2. The Floating Point Trap (BF16 vs FP32)

TPUs are designed for BFloat16 (Brain Floating Point).

  • BF16 has the same range as FP32 (8-bit exponent) but lower precision (7-bit mantissa).
  • The Trap: Using standard FP16 (IEEE). TPUs emulate FP16 slowly or cast it.
  • The Fix: Always use BF16 for training. It is numerically stable (unlike FP16) and runs at peak speed on MXUs.

3. The “Opaque Error”

When XLA crashes, it often emits a C++ stack trace from the compiler internals that looks like hieroglyphics.

  • Strategy:
    • Disable JIT (jax.disable_jit()) to debug logic errors in pure Python.
    • Use jax.debug.print() which injects print operations into the compiled graph (runtime printing).

7.2.9. Conclusion: The Strategic Bet

Adopting TPUs is a strategic bet on Vertical Integration.

  • On AWS: You are integrating components from Intel (CPU), NVIDIA (GPU), and AWS (Nitro/EFA). You are the integrator.
  • On GCP: You are entering a walled garden where the cooler, the chip, the network switch, the compiler, and the orchestration software were all designed by the same company to do one thing: Math.

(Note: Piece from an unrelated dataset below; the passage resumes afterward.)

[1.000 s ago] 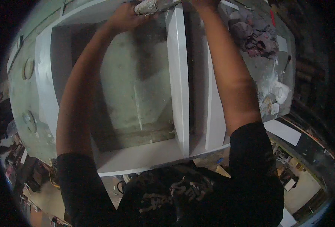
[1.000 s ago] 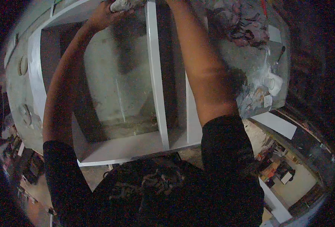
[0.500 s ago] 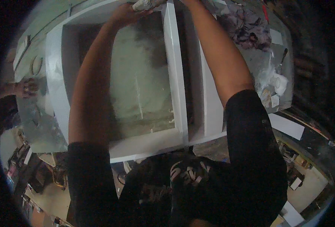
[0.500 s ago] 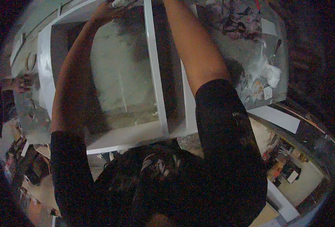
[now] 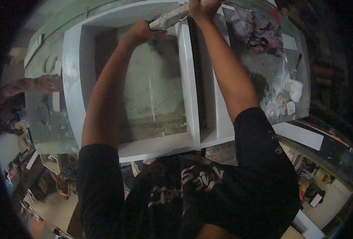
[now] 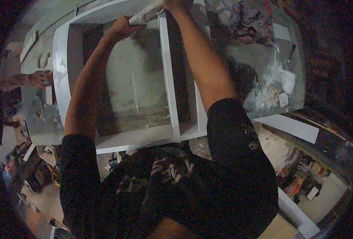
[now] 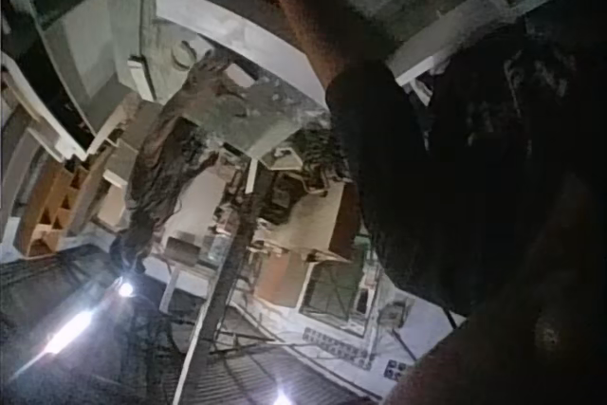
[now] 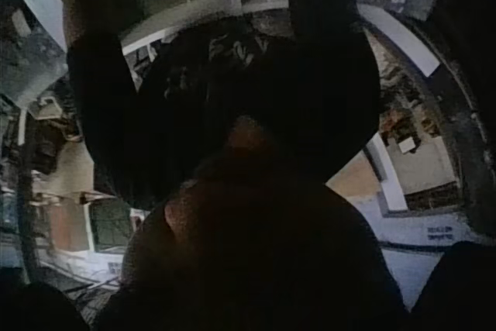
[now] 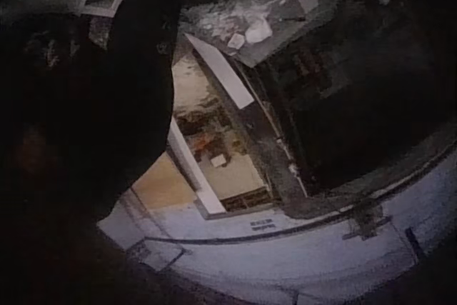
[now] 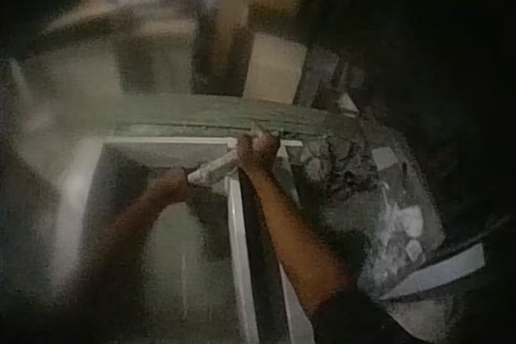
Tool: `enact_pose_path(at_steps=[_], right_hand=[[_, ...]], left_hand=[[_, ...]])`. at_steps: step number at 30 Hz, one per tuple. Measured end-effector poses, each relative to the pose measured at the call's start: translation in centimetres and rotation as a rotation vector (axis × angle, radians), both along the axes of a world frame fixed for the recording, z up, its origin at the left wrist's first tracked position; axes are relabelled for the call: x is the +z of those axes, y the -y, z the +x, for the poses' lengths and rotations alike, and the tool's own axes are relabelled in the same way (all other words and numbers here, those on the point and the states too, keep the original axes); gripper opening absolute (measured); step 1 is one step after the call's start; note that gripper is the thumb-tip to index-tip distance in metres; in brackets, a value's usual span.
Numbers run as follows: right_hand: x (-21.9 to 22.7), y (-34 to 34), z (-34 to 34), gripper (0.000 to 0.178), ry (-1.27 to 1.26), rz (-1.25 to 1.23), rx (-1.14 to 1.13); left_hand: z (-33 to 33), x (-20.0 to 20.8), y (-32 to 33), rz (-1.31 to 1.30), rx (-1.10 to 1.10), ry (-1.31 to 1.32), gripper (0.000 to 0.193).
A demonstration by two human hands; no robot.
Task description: The person applies adhesive and wipes a white cabinet frame, then aligns a corner piece and hammers it into place.
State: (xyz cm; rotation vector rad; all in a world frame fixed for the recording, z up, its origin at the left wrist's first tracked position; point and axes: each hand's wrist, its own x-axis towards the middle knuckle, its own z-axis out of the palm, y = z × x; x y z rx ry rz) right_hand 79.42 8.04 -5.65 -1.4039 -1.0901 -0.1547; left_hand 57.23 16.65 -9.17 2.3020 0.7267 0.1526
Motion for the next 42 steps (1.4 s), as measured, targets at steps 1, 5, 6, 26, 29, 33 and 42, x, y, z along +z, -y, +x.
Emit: enact_pose_path(at_steps=[1,5,6,26,29,33,42], right_hand=[[-0.2,0.3,-0.9,0.023,-0.043,0.073,-0.012],[-1.1,3.3,-0.8,0.025,0.335,-0.258,-0.319],[-1.4,3.8,0.1,0.026,0.292,-0.130,-0.354],[2.4,14.7,-11.0,0.029,-0.036,0.188,-0.109],[2.8,16.6,-11.9,0.030,-0.018,0.066,-0.154],[3.0,18.7,-12.4,0.029,-0.024,0.063,-0.023],[1.4,22.4,-14.8,0.028,-0.021,0.052,-0.183]], left_hand=[[-0.5,0.0,0.2,0.041,-0.019,0.021,0.051],[-2.5,1.4,1.7,0.041,-0.026,0.026,0.047],[-1.5,1.2,1.9,0.053,-0.038,-0.023,0.046],[-6.5,1.1,9.8,-0.018,-0.114,-0.131,0.041],[-7.2,1.3,11.3,0.012,-0.109,-0.153,0.041],[-8.3,1.0,12.3,0.020,-0.130,-0.150,0.040],[-10.2,2.7,16.0,0.003,-0.175,-0.194,0.038]])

For generic, explorative work or teams deeply entrenched in legacy CUDA kernels, the friction may be too high. But for organizations aiming to train foundation models or serve inference at global scale, the TPU offers an architectural purity and economic efficiency that is arguably the highest in the cloud.

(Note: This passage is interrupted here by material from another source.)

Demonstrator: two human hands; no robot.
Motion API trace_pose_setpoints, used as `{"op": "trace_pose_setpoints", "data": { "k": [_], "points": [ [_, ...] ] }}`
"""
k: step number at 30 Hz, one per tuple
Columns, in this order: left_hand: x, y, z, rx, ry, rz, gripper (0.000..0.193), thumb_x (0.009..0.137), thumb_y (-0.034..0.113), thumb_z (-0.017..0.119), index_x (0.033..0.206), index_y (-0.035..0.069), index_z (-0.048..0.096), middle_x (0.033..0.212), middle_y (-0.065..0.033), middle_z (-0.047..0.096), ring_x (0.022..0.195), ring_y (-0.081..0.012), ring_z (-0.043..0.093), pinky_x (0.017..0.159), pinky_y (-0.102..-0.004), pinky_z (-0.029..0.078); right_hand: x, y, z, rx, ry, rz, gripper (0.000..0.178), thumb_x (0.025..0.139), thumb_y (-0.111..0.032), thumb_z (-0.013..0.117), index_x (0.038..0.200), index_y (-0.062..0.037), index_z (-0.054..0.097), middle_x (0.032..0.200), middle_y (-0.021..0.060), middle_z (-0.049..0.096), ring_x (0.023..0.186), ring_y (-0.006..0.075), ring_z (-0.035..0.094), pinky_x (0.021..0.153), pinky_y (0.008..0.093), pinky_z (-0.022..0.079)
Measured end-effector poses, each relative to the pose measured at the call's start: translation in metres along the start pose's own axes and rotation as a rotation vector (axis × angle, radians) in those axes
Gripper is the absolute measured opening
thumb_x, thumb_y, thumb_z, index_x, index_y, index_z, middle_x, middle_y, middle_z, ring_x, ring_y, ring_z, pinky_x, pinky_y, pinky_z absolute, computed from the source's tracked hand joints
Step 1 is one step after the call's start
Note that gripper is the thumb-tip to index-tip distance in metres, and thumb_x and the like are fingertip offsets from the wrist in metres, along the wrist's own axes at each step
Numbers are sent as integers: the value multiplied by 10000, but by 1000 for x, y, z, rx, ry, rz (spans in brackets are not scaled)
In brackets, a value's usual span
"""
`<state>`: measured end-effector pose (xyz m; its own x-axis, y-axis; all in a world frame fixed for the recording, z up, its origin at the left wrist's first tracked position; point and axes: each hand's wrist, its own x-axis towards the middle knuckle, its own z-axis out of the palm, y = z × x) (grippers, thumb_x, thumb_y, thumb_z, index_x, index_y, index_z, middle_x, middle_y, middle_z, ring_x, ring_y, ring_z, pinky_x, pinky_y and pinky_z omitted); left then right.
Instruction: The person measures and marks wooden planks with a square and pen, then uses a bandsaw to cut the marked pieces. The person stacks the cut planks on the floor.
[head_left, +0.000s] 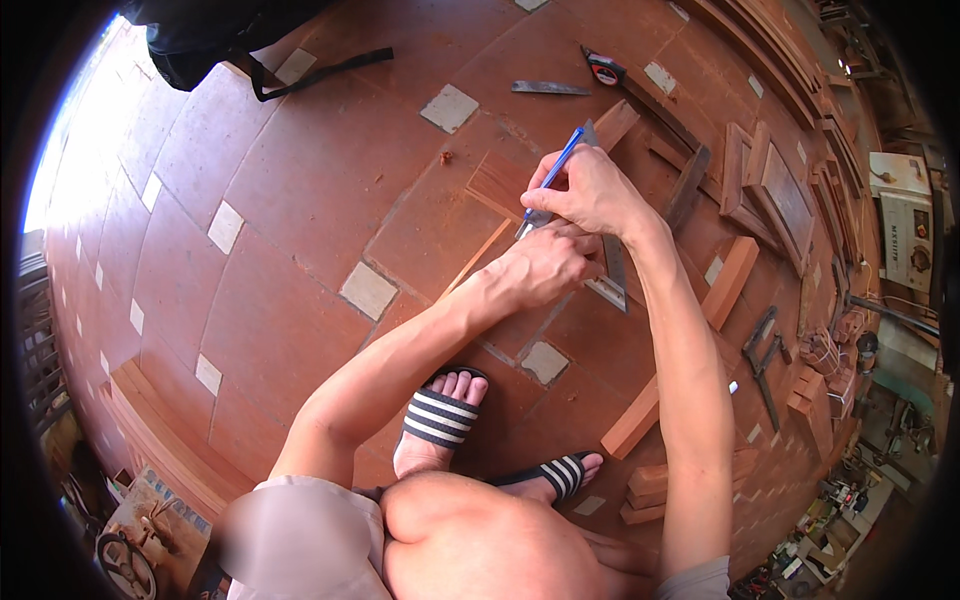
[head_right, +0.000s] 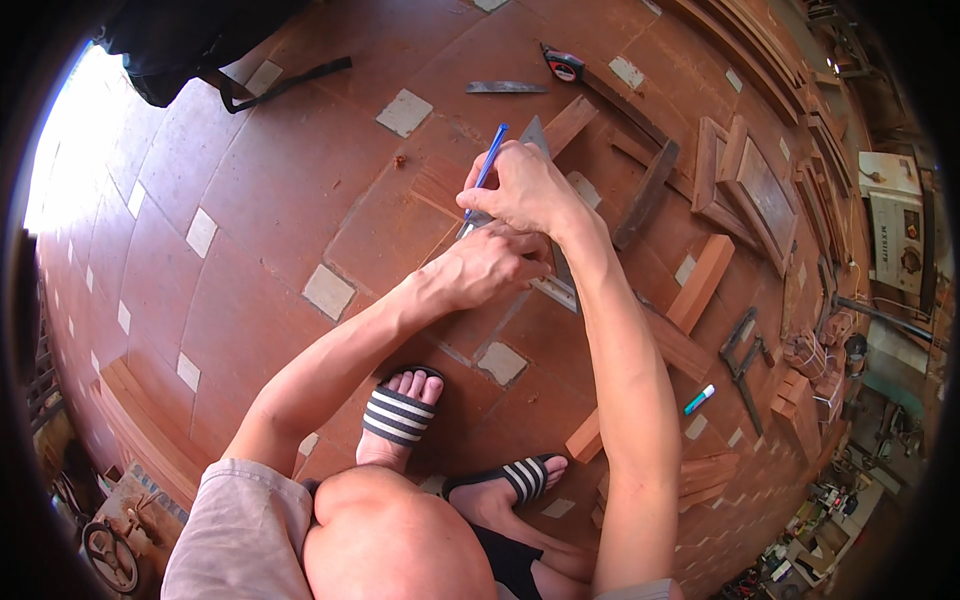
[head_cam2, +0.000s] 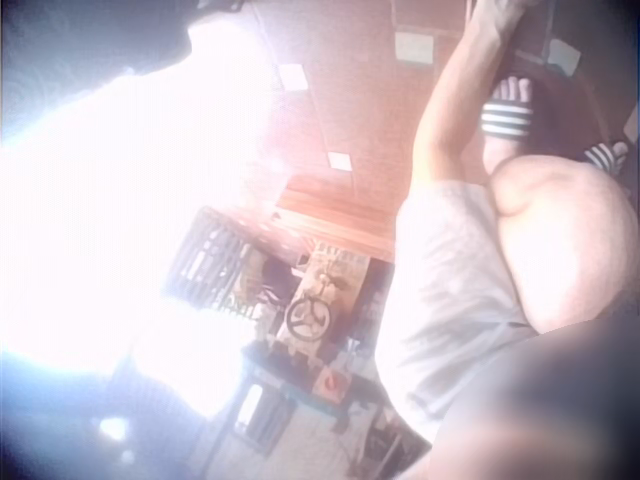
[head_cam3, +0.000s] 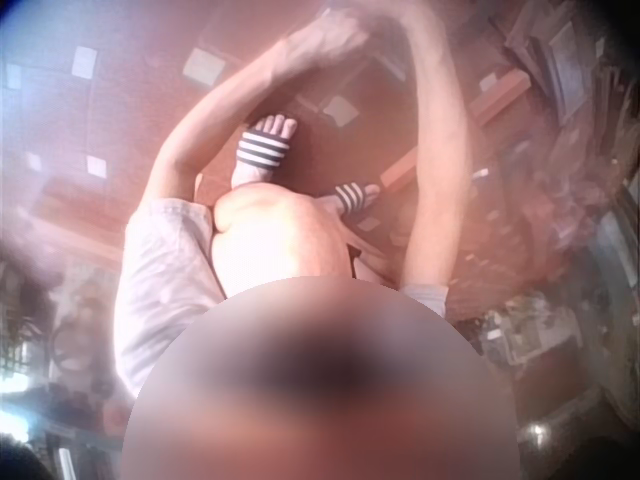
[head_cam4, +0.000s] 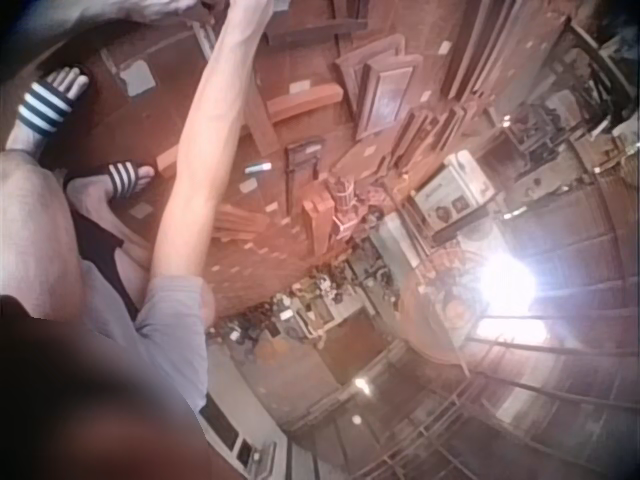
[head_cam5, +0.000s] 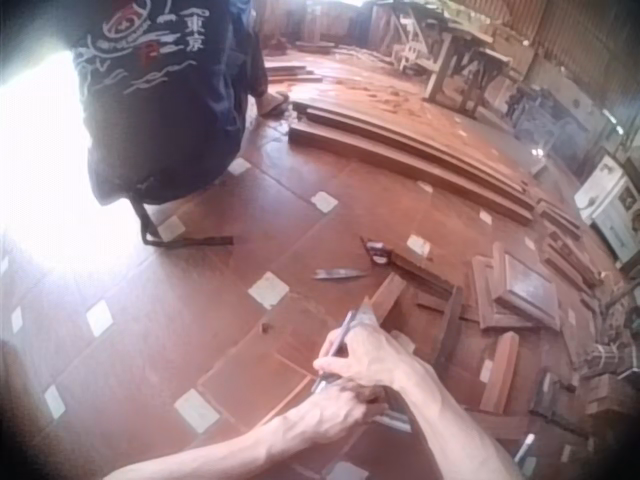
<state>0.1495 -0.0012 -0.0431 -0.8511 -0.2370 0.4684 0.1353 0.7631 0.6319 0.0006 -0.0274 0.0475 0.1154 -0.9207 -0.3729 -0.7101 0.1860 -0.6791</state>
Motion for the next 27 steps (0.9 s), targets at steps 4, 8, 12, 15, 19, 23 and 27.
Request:
{"op": "trace_pose_setpoints", "data": {
  "k": [4, 8, 12, 15, 19, 23, 27],
  "points": [
    [0, -1, -1, -35, -46, -16, 131, 838, 160, 715, 917, 57, 703, 1037, -104, 692, 1092, -299, 674, 975, -447, 540, -2, 1, 1, 21, 1, 12, 265, 867, -251, 841, 931, 4, 802, 814, 173, 779, 754, 260, 754, 731, 396, 590],
    [1, -1, -5, -52, -122, -55, 306, 844, 125, 785, 1140, 55, 759, 1142, -115, 708, 1110, -341, 686, 1011, -466, 544, -3, 1, 1, 12, 42, -9, 250, 859, -239, 843, 926, -2, 803, 814, 166, 781, 753, 255, 753, 733, 392, 590],
    [2, 0, -8, -21, -95, -23, 338, 842, 142, 798, 1167, 59, 763, 1174, -117, 703, 1131, -348, 678, 1025, -469, 539, -3, 3, 0, 3, 64, -16, 248, 853, -237, 845, 921, -1, 805, 805, 163, 779, 742, 246, 746, 729, 386, 587],
    [2, 1, -8, -34, -140, -56, 352, 837, 145, 804, 1177, 63, 765, 1192, -117, 698, 1147, -350, 670, 1031, -470, 534, -5, 4, 0, 71, 37, -2, 261, 854, -251, 848, 915, -1, 806, 798, 157, 779, 740, 239, 746, 728, 381, 586],
    [1, 1, -6, -24, -115, -46, 218, 841, 165, 764, 1031, 62, 734, 1110, -111, 690, 1149, -326, 660, 1030, -463, 526, -6, 6, 1, 82, 53, 6, 273, 856, -269, 854, 910, -5, 808, 796, 151, 780, 738, 232, 745, 727, 380, 584],
    [1, 0, -3, -10, -47, -12, 169, 839, 173, 743, 961, 60, 712, 1063, -109, 686, 1143, -317, 656, 1022, -460, 524, -5, 9, -1, 62, 56, -4, 265, 859, -263, 855, 909, -7, 810, 794, 151, 779, 733, 232, 743, 720, 382, 582],
    [1, 0, -2, -12, -59, -21, 165, 835, 158, 742, 961, 56, 708, 1062, -107, 686, 1126, -326, 661, 1010, -465, 526, -4, 10, 1, 81, 54, -13, 259, 860, -260, 854, 911, -10, 811, 792, 156, 776, 732, 236, 743, 721, 386, 584]
  ]
}}
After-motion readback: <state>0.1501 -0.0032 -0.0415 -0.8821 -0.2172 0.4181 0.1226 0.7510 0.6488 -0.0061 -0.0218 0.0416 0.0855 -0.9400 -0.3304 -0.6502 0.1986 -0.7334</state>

In the next section, we will look at how to orchestrate these powerful compute resources using Kubernetes, and the specific quirks of managing EKS vs GKE for AI workloads.


7.2.10. Real-World Case Study: Foundation Model Training on TPU v5p

Company: LangTech AI (anonymized)

Challenge: Train a 52B parameter encoder-decoder model (T5-style) for multilingual translation with <$150k budget.

Initial GPU Baseline (A100):

# Configuration: 64× a2-ultragpu-1g (64× A100 80GB)
# Cost: ~$16/hr per instance
# Total: $16 × 64 = $1,024/hr
# Estimated training time: 18 days
# Total cost: $1,024 × 24 × 18 = $442,368 (WAY OVER BUDGET)

# Standard PyTorch FSDP
model = T5ForConditionalGeneration.from_pretrained("t5-11b")
model = FSDP(model, sharding_strategy=ShardingStrategy.FULL_SHARD)

# Bottleneck: Cross-node communication for all-reduce
# Achieved MFU: ~42% (significant network overhead)

Migrated to TPU v5p Pod:

# Configuration: v5p-128 (128 TPU v5p chips)
# Cost: ~$8/hr per chip
# Total: $8 × 128 = $1,024/hr (same as GPU option)
# Actual training time: 10 days (45% faster!)
# Total cost: $1,024 × 24 × 10 = $245,760

import jax
import jax.numpy as jnp
from flax import linen as nn
import optax

# JAX model definition
class T5Model(nn.Module):
    vocab_size: int = 32128
    d_model: int = 1024
    num_layers: int = 24

    @nn.compact
    def __call__(self, input_ids, decoder_input_ids):
        # Encoder
        encoder_embed = nn.Embed(self.vocab_size, self.d_model)(input_ids)
        encoder_output = encoder_embed

        for _ in range(self.num_layers):
            encoder_output = TransformerEncoderLayer(self.d_model)(encoder_output)

        # Decoder
        decoder_embed = nn.Embed(self.vocab_size, self.d_model)(decoder_input_ids)
        decoder_output = decoder_embed

        for _ in range(self.num_layers):
            decoder_output = TransformerDecoderLayer(self.d_model)(
                decoder_output, encoder_output
            )

        logits = nn.Dense(self.vocab_size)(decoder_output)
        return logits

# Sharding specification for 128 TPUs (8×4×4 mesh)
from jax.sharding import Mesh, PartitionSpec, NamedSharding

devices = jax.devices()
device_mesh = np.array(devices).reshape(8, 4, 4)
mesh = Mesh(device_mesh, axis_names=('data', 'model', 'tensor'))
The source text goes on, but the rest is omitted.